The square of the Plane Tree of Hippocrates (Platanos square) used to be the walled medieval core of the town, the center of the pre-seismic town. The original connective web of the city was in contact with the entrance of the Neratzia castle. From the end of the 20th century and until the earthquake of 1933, the square housed the headquarters, the town hall, a pharmacy, shops, cafes and the Gazi Hasan Pasha mosque or else the Loggia mosque. The earthquake of April 1933 gave the Italians the opportunity to excavate the destroyed town and to bring monuments of Classical, Hellenistic, Roman and Byzantine periods to light, which are currently exposed in the archaeological site of Agora, known as the Harbour district.
Testimonies of foreign travellers
In 1655, the French traveler Jean Thevenot mentioned that he noticed a huge tree near the castle of Kos that gave shade to 2,000 people.
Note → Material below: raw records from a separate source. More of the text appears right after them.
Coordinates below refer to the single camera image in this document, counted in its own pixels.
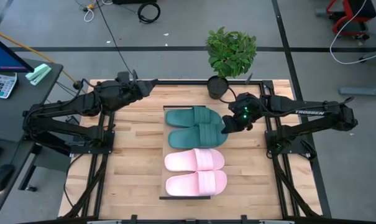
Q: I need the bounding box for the pink slide sandal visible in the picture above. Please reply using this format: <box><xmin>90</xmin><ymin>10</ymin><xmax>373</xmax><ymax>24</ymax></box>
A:
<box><xmin>164</xmin><ymin>148</ymin><xmax>226</xmax><ymax>172</ymax></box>
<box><xmin>165</xmin><ymin>169</ymin><xmax>228</xmax><ymax>197</ymax></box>

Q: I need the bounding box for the black desk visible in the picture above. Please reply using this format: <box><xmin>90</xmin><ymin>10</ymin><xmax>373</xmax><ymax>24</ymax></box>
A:
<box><xmin>0</xmin><ymin>58</ymin><xmax>71</xmax><ymax>219</ymax></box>

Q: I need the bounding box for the green plant in black pot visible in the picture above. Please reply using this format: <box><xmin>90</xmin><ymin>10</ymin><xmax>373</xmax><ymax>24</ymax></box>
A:
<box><xmin>205</xmin><ymin>26</ymin><xmax>257</xmax><ymax>100</ymax></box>

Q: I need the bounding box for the grey desk calculator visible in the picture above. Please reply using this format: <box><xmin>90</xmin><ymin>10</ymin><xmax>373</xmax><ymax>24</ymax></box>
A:
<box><xmin>0</xmin><ymin>72</ymin><xmax>18</xmax><ymax>100</ymax></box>

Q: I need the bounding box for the mint green stapler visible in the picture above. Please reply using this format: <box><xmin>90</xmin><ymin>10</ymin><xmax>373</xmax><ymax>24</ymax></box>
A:
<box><xmin>25</xmin><ymin>63</ymin><xmax>52</xmax><ymax>86</ymax></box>

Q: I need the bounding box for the green slide sandal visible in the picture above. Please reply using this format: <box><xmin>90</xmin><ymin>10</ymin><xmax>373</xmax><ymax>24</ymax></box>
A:
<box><xmin>168</xmin><ymin>123</ymin><xmax>229</xmax><ymax>149</ymax></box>
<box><xmin>165</xmin><ymin>106</ymin><xmax>223</xmax><ymax>129</ymax></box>

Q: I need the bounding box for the computer monitor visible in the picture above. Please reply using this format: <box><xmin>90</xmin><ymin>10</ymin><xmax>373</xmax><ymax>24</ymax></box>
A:
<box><xmin>0</xmin><ymin>30</ymin><xmax>35</xmax><ymax>74</ymax></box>

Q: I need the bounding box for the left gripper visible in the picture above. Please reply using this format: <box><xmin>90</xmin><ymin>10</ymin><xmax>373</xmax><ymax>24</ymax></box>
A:
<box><xmin>108</xmin><ymin>79</ymin><xmax>159</xmax><ymax>110</ymax></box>

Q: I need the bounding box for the black computer mouse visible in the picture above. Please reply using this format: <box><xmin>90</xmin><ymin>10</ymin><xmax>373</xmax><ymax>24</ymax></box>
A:
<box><xmin>0</xmin><ymin>164</ymin><xmax>16</xmax><ymax>194</ymax></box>

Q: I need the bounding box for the long white cable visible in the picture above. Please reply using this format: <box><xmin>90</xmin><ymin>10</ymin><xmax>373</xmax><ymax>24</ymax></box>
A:
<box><xmin>329</xmin><ymin>0</ymin><xmax>376</xmax><ymax>65</ymax></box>

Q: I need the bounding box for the wooden shelf with black frame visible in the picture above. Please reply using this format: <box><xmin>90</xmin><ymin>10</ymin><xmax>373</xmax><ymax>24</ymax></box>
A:
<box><xmin>158</xmin><ymin>105</ymin><xmax>227</xmax><ymax>200</ymax></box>

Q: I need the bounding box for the grey desk foot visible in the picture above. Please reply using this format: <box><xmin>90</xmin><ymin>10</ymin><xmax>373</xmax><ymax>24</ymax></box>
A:
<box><xmin>339</xmin><ymin>46</ymin><xmax>376</xmax><ymax>96</ymax></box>

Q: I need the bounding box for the red cart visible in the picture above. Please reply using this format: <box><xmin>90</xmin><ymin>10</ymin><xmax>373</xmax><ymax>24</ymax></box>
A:
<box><xmin>314</xmin><ymin>0</ymin><xmax>376</xmax><ymax>40</ymax></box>

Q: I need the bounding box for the black floor cable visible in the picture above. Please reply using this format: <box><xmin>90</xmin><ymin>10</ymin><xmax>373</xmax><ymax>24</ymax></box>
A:
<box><xmin>95</xmin><ymin>0</ymin><xmax>135</xmax><ymax>78</ymax></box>

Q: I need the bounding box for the coiled black cable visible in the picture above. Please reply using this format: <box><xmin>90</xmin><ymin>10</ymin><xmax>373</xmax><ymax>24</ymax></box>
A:
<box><xmin>137</xmin><ymin>2</ymin><xmax>162</xmax><ymax>25</ymax></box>

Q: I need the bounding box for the white cable with yellow plug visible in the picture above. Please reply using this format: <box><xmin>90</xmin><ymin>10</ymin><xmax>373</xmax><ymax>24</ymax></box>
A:
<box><xmin>83</xmin><ymin>0</ymin><xmax>114</xmax><ymax>23</ymax></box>

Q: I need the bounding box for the black aluminium table frame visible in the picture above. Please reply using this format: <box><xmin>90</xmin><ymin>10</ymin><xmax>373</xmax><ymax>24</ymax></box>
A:
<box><xmin>62</xmin><ymin>79</ymin><xmax>332</xmax><ymax>224</ymax></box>

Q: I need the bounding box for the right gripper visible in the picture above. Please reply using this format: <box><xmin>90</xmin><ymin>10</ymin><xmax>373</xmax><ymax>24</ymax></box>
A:
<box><xmin>221</xmin><ymin>92</ymin><xmax>267</xmax><ymax>134</ymax></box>

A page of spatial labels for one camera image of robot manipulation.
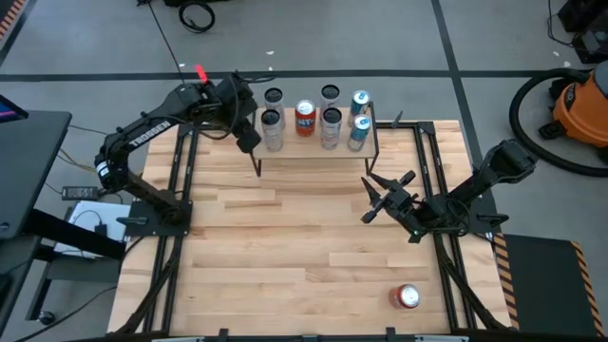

Its branches were supported by many stone columns and wooden posts, while under the tree, there were many stores: barbershops and coffee shops as well as benches. In 1721, Charles de Saint Maure visited Kos and mentioned the huge plane tree whose branches were supported by 36 pillars and shaded part of the mosque and the square, where the bazaar took place. In the middle of the 18th century, the Dutch patrician Aegidius von Egmont noted that the islanders sat under the branches of the plane tree during the warm months of the summer, drinking coffee and smoking. The French traveler and diplomat Count Choiseul-Gouffier (1752-1919) stated that the peculiar thing of the island was always the huge plane tree of the main square with heavy branches supported by stone pillars.
In the early19th century, the Englishman Edward Daniel Clarke noticed that the branches of the plane tree were supported by marble or granite pillars. Tree and support, he wrote, had become one with the passage of centuries. William Turner, visiting Kos in 1820, observed that the plane tree had a perimeter of 33 feet and 6 inches, while its branches from one end to the other covered 37 paces.